Task description:
Go through the following data and transcribe exactly the stretch of lines from the one holding "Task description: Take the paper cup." to the one holding "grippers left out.", both included.

━━━━━ Records supplied

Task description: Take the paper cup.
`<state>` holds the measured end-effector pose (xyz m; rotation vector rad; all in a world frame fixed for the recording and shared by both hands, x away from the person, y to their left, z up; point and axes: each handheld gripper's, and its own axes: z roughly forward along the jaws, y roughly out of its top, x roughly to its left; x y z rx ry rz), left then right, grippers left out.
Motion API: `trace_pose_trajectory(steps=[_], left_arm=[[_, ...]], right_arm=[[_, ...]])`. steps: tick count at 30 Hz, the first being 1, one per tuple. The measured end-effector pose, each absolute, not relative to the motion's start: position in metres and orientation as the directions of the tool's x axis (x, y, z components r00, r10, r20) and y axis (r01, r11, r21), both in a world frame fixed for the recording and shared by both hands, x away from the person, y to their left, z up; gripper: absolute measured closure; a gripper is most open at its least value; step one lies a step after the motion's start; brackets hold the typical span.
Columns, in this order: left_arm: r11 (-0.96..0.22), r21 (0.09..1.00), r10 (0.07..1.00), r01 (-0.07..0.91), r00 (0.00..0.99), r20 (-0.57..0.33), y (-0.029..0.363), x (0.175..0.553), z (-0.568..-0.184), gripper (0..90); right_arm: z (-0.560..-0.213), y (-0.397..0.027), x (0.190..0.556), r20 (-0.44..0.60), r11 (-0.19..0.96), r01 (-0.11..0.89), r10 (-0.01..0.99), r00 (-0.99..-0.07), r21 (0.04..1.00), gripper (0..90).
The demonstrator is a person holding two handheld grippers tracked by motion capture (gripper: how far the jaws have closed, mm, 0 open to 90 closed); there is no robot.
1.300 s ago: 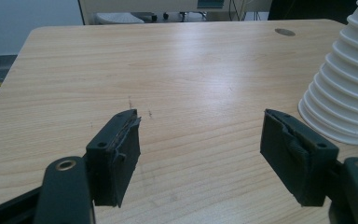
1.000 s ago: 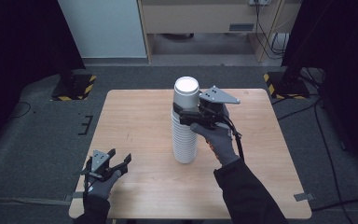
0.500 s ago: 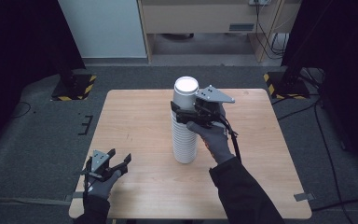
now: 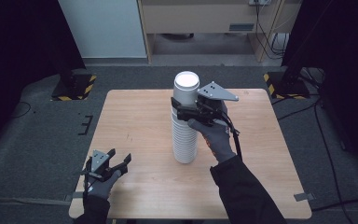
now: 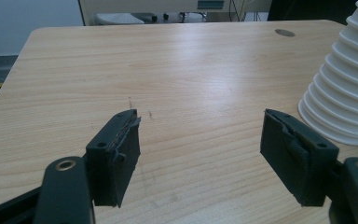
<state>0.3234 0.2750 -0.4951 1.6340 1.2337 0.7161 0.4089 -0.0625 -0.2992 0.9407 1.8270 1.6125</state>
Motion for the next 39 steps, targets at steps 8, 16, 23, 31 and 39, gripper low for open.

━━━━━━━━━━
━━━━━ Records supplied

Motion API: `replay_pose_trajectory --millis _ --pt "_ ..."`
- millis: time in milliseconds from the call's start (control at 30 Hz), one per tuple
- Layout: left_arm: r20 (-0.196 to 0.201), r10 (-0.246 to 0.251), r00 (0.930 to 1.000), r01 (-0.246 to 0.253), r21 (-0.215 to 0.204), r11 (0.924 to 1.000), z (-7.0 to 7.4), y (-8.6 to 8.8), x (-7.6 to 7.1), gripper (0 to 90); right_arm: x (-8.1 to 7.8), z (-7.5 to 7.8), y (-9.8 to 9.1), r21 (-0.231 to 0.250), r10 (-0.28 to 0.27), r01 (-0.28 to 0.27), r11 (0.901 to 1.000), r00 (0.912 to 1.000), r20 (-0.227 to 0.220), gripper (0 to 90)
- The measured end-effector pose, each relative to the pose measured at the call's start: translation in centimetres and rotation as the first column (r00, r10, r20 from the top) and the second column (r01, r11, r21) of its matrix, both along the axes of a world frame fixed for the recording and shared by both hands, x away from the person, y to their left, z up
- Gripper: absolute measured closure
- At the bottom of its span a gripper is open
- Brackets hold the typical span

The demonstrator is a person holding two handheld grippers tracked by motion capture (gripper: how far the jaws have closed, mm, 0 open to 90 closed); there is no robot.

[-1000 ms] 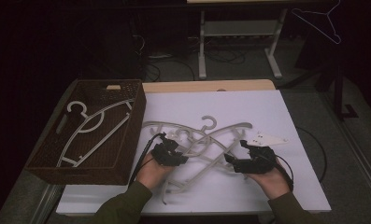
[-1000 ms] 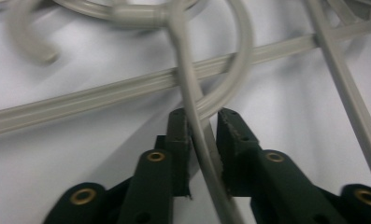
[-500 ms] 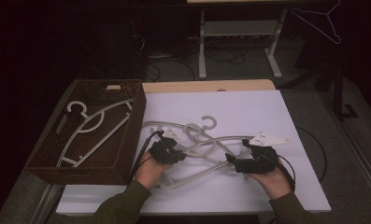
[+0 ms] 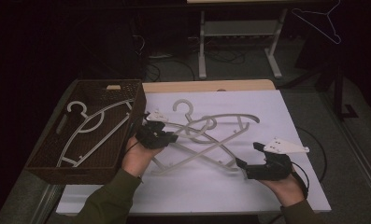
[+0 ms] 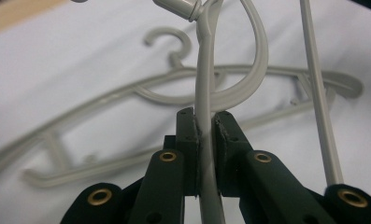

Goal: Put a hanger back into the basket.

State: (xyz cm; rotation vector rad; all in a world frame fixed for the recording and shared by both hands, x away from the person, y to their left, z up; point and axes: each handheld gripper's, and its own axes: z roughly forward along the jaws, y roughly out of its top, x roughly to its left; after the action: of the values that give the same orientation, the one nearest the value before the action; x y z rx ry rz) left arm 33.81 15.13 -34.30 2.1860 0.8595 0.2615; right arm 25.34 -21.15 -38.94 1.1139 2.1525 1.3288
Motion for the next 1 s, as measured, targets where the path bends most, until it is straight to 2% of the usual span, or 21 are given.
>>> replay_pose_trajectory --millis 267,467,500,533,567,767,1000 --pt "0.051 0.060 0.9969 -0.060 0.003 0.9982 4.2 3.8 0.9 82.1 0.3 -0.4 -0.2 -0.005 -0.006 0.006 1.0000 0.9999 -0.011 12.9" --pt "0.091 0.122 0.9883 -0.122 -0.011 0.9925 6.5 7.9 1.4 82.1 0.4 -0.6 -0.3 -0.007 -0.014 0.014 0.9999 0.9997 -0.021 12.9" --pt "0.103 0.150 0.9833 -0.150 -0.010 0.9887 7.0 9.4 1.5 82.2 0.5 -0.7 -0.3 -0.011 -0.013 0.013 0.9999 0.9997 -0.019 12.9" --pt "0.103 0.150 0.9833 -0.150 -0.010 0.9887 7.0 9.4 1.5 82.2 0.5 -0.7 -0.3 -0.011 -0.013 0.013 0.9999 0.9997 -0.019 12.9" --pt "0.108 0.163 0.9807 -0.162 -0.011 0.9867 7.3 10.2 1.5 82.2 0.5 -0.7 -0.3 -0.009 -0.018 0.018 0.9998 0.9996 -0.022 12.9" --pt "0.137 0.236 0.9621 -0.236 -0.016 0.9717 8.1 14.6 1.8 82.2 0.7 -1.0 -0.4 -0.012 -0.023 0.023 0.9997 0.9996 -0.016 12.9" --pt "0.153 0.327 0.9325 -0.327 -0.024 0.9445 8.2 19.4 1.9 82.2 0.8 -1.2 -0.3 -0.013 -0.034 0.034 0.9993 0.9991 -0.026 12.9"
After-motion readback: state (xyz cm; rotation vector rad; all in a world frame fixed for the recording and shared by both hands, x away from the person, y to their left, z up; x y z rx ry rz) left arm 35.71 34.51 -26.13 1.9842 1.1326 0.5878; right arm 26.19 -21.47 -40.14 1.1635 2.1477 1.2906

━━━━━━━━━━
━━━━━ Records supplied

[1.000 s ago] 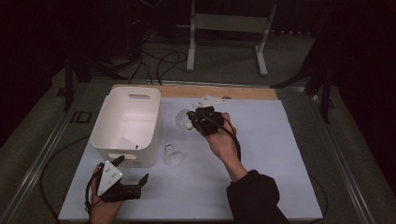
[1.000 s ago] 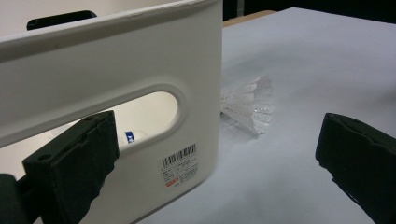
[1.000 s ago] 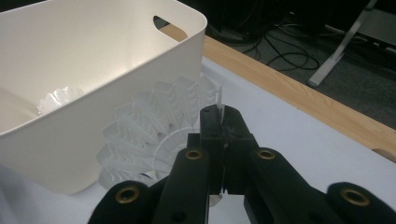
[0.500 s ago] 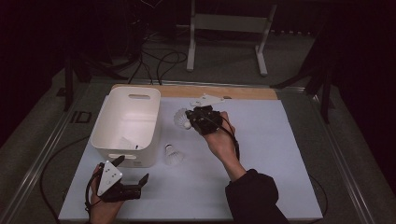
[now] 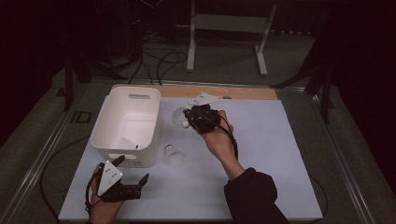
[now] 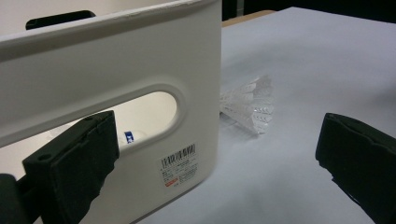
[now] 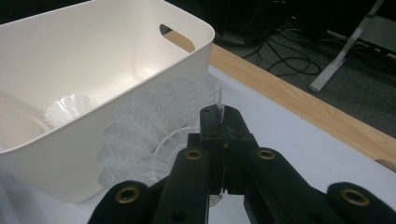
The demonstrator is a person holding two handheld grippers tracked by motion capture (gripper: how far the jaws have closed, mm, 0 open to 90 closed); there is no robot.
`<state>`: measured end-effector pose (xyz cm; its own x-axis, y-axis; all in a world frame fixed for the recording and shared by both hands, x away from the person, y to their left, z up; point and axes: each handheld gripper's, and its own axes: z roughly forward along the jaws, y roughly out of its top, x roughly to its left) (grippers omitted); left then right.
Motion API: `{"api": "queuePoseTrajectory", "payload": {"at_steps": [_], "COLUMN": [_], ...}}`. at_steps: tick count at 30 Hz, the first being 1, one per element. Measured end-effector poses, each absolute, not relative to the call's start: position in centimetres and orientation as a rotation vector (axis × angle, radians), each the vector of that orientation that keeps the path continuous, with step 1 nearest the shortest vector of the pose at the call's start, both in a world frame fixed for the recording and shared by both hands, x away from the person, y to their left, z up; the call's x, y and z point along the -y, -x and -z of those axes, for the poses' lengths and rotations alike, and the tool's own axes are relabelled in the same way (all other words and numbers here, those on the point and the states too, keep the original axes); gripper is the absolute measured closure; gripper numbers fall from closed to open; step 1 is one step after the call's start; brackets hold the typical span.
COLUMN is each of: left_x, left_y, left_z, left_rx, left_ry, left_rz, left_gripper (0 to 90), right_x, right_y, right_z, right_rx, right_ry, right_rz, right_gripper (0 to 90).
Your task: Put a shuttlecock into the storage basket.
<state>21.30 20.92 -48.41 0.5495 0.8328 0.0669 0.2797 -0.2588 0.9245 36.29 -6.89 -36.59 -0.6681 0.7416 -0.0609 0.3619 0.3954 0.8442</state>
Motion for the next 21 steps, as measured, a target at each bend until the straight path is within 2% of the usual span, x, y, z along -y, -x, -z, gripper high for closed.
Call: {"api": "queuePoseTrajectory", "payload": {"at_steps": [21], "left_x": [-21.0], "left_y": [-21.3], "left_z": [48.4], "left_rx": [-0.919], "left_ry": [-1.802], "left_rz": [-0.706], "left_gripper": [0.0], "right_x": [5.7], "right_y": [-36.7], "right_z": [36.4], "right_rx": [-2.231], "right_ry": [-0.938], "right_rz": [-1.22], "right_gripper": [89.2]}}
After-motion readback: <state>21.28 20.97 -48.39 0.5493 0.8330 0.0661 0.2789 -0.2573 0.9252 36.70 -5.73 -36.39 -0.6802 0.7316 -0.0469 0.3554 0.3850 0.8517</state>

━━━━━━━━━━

Result for this task:
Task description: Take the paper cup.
`<state>` holds the measured end-effector pose (xyz m; rotation vector rad; all in a world frame fixed for the recording and shared by both hands, x away from the person, y to their left, z up; point and axes: each handheld gripper's, and its own axes: z roughly forward along the jaws, y roughly out of its top, x roughly to its left; x y z rx ry rz), left then right, grippers left out.

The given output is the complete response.